- [EXERCISE] Find the lines below that contain the string "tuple". Copy each one.

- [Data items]
══════

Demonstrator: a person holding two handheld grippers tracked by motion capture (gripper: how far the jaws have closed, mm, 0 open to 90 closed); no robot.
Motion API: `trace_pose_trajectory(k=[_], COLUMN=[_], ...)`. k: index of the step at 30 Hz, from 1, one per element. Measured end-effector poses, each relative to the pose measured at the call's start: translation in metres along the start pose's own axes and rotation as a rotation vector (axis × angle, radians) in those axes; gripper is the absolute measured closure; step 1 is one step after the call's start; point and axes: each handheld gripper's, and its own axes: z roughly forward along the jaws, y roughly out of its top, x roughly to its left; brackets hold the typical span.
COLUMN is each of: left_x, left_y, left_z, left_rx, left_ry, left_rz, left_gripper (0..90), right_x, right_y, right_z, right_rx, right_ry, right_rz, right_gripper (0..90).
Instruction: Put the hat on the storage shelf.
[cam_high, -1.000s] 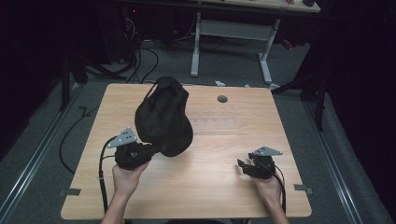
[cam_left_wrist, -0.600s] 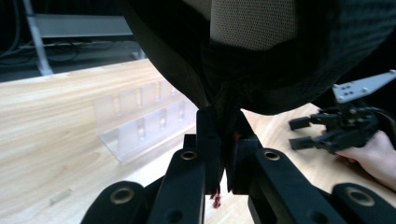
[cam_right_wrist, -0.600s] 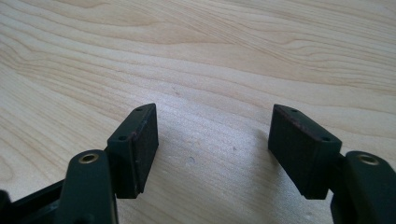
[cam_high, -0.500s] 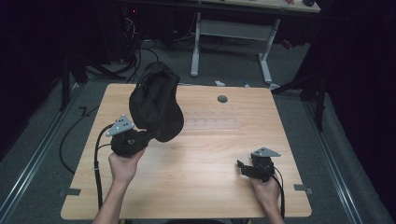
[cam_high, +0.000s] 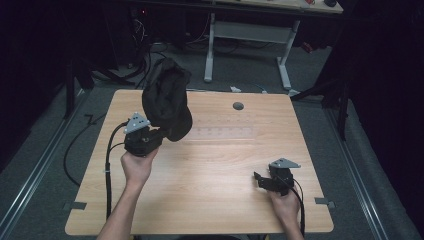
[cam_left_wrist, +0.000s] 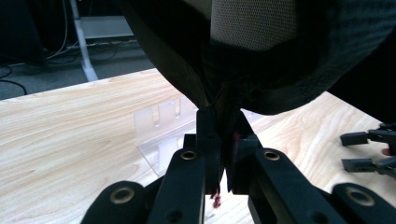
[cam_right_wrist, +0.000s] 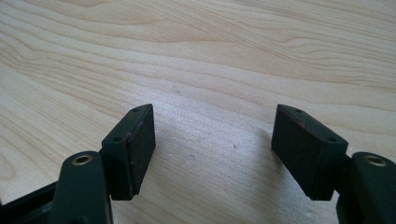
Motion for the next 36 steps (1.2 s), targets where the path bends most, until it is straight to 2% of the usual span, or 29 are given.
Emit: trace_pose_trajectory(k=[5, 6, 11, 18, 36], left_x=[0.005, 0.008, 0.012, 0.018, 0.025], left_y=[-0.001, -0.002, -0.004, -0.011, -0.021], left_z=[0.011, 0.015, 0.020, 0.030, 0.037], left_rx=[-0.008, -0.009, -0.008, 0.007, 0.021], left_ry=[0.031, 0.050, 0.067, 0.098, 0.116], left_rz=[0.010, 0.020, 0.015, 0.035, 0.041], left_gripper=[85.9, 85.9, 85.9, 85.9, 85.8], right_x=[0.000, 0.000, 0.000, 0.000, 0.000], right_y=[0.000, 0.000, 0.000, 0.000, 0.000], right_z=[0.000, 0.000, 0.000, 0.000, 0.000], right_rx=[0.000, 0.000, 0.000, 0.000, 0.000], right_ry=[0.000, 0.000, 0.000, 0.000, 0.000], right_rz=[0.000, 0.000, 0.000, 0.000, -0.001], right_gripper=[30.7, 30.7, 30.7, 30.7, 30.8])
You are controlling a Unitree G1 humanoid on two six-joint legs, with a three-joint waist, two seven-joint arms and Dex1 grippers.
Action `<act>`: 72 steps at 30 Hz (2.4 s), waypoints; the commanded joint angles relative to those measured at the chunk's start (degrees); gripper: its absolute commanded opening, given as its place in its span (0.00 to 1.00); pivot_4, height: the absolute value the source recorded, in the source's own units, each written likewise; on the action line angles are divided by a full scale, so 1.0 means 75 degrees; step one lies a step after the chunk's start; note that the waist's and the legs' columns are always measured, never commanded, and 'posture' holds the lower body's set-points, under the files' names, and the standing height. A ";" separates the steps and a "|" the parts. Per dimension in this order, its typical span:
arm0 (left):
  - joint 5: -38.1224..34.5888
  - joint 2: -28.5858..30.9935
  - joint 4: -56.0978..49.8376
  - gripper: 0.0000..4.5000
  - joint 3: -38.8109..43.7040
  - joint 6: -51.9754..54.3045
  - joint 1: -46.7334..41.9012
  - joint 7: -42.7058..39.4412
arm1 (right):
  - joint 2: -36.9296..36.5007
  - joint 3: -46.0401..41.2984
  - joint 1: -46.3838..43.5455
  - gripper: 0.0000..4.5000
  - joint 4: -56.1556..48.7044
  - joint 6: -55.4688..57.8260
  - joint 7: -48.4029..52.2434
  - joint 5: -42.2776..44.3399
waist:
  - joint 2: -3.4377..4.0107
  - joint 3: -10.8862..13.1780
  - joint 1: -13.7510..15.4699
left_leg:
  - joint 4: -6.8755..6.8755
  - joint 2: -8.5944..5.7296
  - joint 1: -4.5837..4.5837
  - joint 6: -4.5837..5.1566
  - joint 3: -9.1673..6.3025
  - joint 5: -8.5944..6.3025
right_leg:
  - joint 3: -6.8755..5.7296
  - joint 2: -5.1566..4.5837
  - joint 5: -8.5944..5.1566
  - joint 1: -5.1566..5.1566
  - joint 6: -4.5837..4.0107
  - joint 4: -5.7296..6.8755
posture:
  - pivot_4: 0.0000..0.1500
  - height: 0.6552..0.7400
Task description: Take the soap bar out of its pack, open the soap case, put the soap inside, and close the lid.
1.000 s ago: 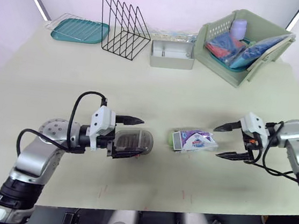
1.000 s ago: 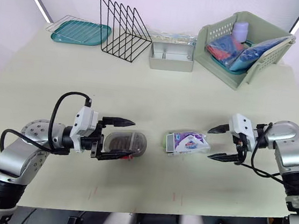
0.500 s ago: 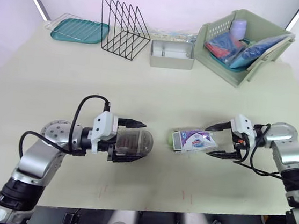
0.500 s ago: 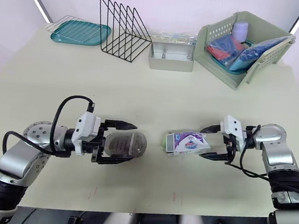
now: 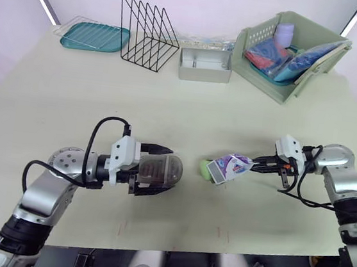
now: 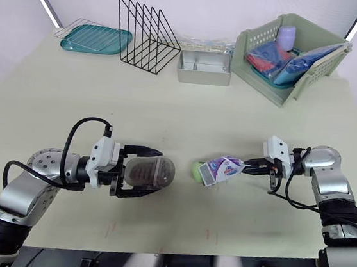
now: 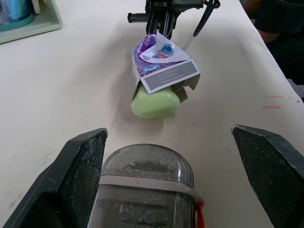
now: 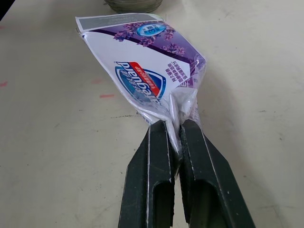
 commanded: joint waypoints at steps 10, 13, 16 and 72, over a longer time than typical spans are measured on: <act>0.0136 -0.0097 0.0000 1.00 0.0060 -0.0193 0.0011 0.0183 | -0.1012 -0.0490 0.0303 0.00 -0.1490 0.0614 -0.0583 0.0122 | 0.0001 0.0001 0.0042 | 0.0002 -0.0005 -0.0003 0.0001 0.0000 0.0000 | 0.0001 -0.0005 0.0000 0.0000 0.0000 0.0000 | 1.00 1.00; 0.0138 -0.0073 0.0029 1.00 0.0078 -0.0196 0.0021 0.0181 | -0.1470 -0.0584 0.0282 0.00 -0.2380 0.1361 -0.0825 0.0153 | 0.0004 0.0002 0.0024 | -0.0001 -0.0003 -0.0004 0.0000 0.0000 0.0000 | 0.0001 -0.0004 0.0000 -0.0003 0.0000 0.0000 | 1.00 1.00; 0.0147 -0.0053 0.0058 1.00 0.0071 -0.0189 0.0003 0.0164 | -0.1863 -0.0480 0.0302 0.00 -0.2923 0.1644 -0.0836 -0.0027 | 0.0003 0.0002 0.0017 | -0.0003 0.0000 -0.0004 0.0001 0.0001 0.0000 | 0.0001 -0.0002 0.0000 -0.0004 0.0000 -0.0001 | 1.00 1.00; -0.0924 -0.0412 -0.0562 1.00 0.0069 0.0775 -0.0106 0.0250 | 0.1070 -0.5084 0.2625 0.00 -0.5120 0.7760 -1.0076 0.1267 | 0.0012 -0.0004 0.0010 | -0.0003 -0.0002 -0.0002 0.0001 0.0012 0.0000 | 0.0018 0.0006 -0.0001 0.0000 0.0000 0.0004 | 1.00 1.00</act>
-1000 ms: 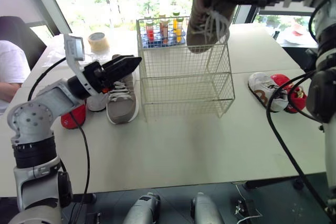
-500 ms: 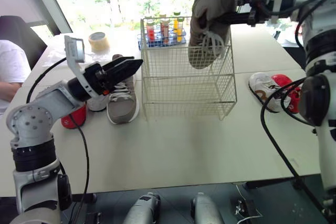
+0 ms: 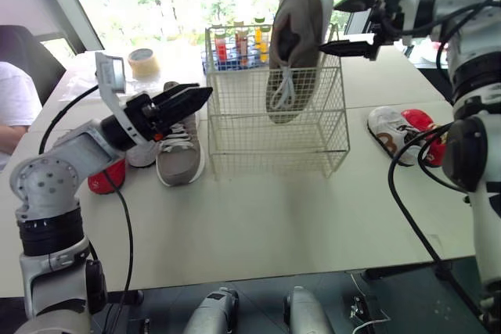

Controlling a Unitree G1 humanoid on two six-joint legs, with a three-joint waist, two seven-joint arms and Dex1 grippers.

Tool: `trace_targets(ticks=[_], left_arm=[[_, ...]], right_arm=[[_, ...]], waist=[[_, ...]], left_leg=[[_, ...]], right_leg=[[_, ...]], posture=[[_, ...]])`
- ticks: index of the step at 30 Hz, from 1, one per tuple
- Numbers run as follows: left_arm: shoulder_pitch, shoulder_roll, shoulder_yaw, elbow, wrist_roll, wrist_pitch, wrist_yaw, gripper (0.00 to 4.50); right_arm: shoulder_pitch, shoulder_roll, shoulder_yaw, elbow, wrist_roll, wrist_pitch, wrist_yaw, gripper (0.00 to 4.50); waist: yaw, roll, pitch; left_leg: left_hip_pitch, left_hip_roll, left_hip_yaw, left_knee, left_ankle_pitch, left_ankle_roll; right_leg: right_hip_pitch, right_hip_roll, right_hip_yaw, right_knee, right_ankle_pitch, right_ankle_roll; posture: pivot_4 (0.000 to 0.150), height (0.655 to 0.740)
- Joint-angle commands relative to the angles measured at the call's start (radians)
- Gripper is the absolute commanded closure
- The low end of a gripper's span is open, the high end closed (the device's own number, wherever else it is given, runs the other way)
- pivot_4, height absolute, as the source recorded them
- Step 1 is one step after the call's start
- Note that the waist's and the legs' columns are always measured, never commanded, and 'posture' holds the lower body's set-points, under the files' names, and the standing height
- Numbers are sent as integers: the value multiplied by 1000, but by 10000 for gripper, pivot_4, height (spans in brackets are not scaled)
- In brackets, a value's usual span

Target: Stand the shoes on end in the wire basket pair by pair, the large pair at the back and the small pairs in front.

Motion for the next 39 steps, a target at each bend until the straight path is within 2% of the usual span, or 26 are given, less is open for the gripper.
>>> trace_targets(ticks=[1,6,9,13,16,18,21,29,35,39], left_arm=[[-3,3,-3,-25,-4,-18,-11,0],[1,32,-6,-17,31,-28,-32,0],[-11,72,3,6,90,-55,-35,0],[-68,139,-1,92,225,-114,17,0],[-158,172,-31,233,356,-154,88,0],[-231,178,-69,351,455,-185,134,0],[-334,169,-138,543,592,-227,167,0],[-522,126,-279,945,821,-297,74,0],[-554,79,-340,976,890,-281,-47,0],[-547,52,-345,977,921,-272,-57,0]], right_arm=[[-15,-36,-38,-69,31,-21,14,185],[7,-68,-59,-161,63,0,40,185],[64,-89,-74,-310,108,61,90,185],[285,-119,-88,-762,222,272,141,185],[446,-119,-110,-1086,317,454,95,185],[530,-110,-116,-1258,370,554,50,185],[613,-96,-113,-1418,415,645,-19,185],[673,-82,-97,-1563,480,745,-136,185],[689,-95,-101,-1603,511,777,-181,185],[695,-98,-97,-1610,521,783,-201,185]], waist=[[2,0,0],[2,0,0],[1,0,0],[3,0,0],[6,0,0],[9,0,0],[14,-1,0],[29,-2,0],[30,-4,0],[25,-4,0]], left_leg=[[0,0,0,0,0,0],[0,0,0,1,0,0],[0,0,0,0,0,0],[0,0,0,0,0,0],[0,0,0,1,0,0],[0,0,0,1,0,0],[0,0,0,2,0,0],[-1,-1,0,3,0,1],[-2,-1,0,4,0,1],[-2,-1,0,4,0,1]], right_leg=[[0,0,0,0,0,0],[0,0,0,0,0,0],[0,0,0,0,0,0],[0,0,0,0,0,0],[0,0,0,1,0,0],[0,0,0,1,0,0],[1,0,0,1,0,0],[0,0,-1,1,0,1],[0,0,-1,1,1,1],[0,0,-1,1,1,1]], posture=[[1500,7400],[1500,7400],[1500,7400],[1500,7400],[1500,7400],[1500,7400],[1500,7400],[1500,7400],[1500,7400],[1500,7400]])
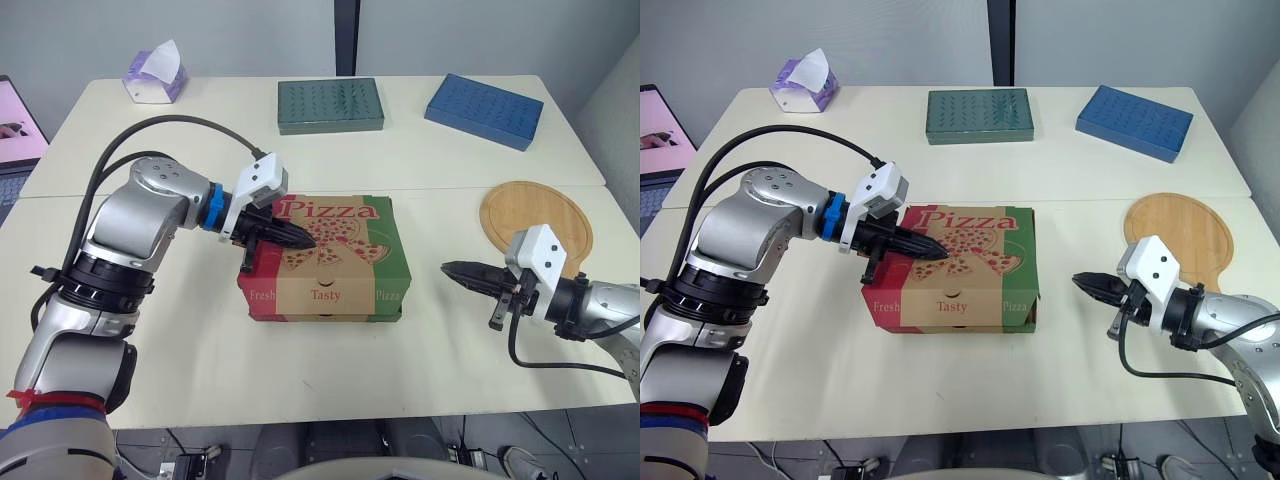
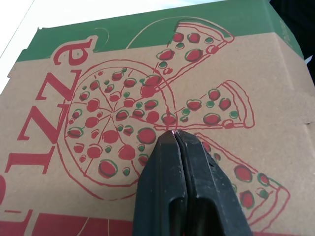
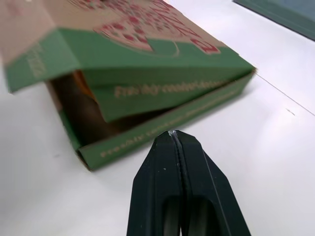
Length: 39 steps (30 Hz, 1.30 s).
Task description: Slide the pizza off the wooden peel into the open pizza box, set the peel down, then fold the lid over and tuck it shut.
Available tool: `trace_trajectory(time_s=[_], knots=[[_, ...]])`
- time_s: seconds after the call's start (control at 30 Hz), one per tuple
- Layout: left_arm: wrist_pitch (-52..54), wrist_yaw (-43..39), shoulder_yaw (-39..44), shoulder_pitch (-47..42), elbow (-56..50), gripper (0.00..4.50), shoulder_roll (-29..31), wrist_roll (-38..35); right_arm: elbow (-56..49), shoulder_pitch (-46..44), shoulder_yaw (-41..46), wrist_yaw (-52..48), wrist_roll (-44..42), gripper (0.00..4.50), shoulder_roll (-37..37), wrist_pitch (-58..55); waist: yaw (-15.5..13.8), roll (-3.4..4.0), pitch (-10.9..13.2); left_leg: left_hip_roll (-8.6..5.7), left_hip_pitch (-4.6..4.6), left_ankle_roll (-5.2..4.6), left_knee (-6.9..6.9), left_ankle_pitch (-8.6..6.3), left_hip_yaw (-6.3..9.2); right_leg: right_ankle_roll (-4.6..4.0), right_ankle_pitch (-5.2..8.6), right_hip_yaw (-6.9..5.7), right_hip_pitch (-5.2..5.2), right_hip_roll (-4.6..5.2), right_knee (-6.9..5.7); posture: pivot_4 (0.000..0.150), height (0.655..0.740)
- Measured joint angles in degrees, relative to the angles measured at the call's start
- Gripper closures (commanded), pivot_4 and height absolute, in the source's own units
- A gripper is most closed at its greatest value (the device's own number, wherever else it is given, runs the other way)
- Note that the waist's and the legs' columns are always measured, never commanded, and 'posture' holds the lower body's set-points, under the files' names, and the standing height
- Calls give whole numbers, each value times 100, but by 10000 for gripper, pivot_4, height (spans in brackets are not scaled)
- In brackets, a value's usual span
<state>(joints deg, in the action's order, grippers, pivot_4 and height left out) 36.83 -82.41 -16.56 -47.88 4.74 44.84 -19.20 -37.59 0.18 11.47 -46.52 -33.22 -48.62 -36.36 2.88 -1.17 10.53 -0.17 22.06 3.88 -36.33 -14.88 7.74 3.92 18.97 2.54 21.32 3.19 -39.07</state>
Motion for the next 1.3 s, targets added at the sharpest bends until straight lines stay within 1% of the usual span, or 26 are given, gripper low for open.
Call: trace_trajectory(time_s=[0.2, 0.23, 0.3, 0.4, 0.57, 0.6, 0.9, 1.1, 1.3], knots=[[-30, 30, -8, 107, 6, 45000, -64, 40, -467, -214, -271, -78, -191, 44490, -68, -78, -3, 0, 0, 0, 3, 0, -4, 0, 3, 0, 0, -2, 0, 0, 0, 1500, 7400], [-36, 32, -7, 102, 14, 45000, -77, 40, -538, -313, -363, -67, -224, 42910, -65, -120, -4, 0, 0, 0, 4, 0, -8, 0, 3, 0, 0, -2, 0, 0, 0, 1500, 7400], [-80, 30, -6, 65, 43, 45000, -83, 40, -655, -478, -438, -48, -270, 38413, -50, -158, -4, 0, 0, 0, 6, 0, -10, 0, 3, 0, 0, -2, 0, 0, 0, 1500, 7400], [-125, 25, -1, -9, 39, 45000, -85, 38, -728, -658, -710, -98, -129, 28389, -132, -84, -5, 0, 0, -1, 6, 0, -12, 0, 4, 0, 0, -3, -1, 0, 0, 1500, 7400], [-117, -37, 0, -9, -41, 45000, -126, 0, -658, -906, -1418, -80, 683, 9521, -197, 342, 1, 0, 0, 0, 7, 0, -15, 0, 4, 0, 0, -3, 1, 0, -1, 1500, 7400], [-117, -56, 0, -9, -64, 45000, -130, -4, -613, -949, -1494, -71, 786, 7681, -195, 396, 1, 0, 0, -1, 7, 0, -16, 0, 3, 1, 0, -3, 1, 0, -1, 1500, 7400], [-202, -220, -14, -7, -229, 45000, -133, 5, -311, -1038, -1809, 39, 1575, 7681, -32, 829, -2, 0, 0, -1, 8, 0, -21, 0, 4, 0, 0, -3, 1, 0, -3, 1500, 7400], [-243, -289, -173, 13, -245, 45000, -151, 27, -152, -1040, -2007, 156, 2068, 7681, 182, 1146, 3, 0, 0, -1, 9, 0, -26, 0, 4, 0, 0, -3, 0, 0, -7, 1500, 7400], [-253, -330, -186, 190, -418, 45000, -149, 37, -87, -1004, -2116, 191, 2324, 7681, 376, 1243, 5, 0, 0, -1, 9, 0, -29, 0, 5, 0, 0, -3, 0, 0, -10, 1500, 7400]])
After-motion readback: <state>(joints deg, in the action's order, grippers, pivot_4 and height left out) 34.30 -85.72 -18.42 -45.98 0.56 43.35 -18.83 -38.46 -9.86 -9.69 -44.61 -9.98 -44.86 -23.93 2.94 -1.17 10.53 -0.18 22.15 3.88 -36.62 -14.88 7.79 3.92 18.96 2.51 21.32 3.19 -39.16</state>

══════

- [SOLUTION FOR THIS PROBLEM]
- ticks: index of the step at 30 Hz, from 1, one per tuple
- time_s: seconds after the call's start (control at 30 Hz), one per tuple

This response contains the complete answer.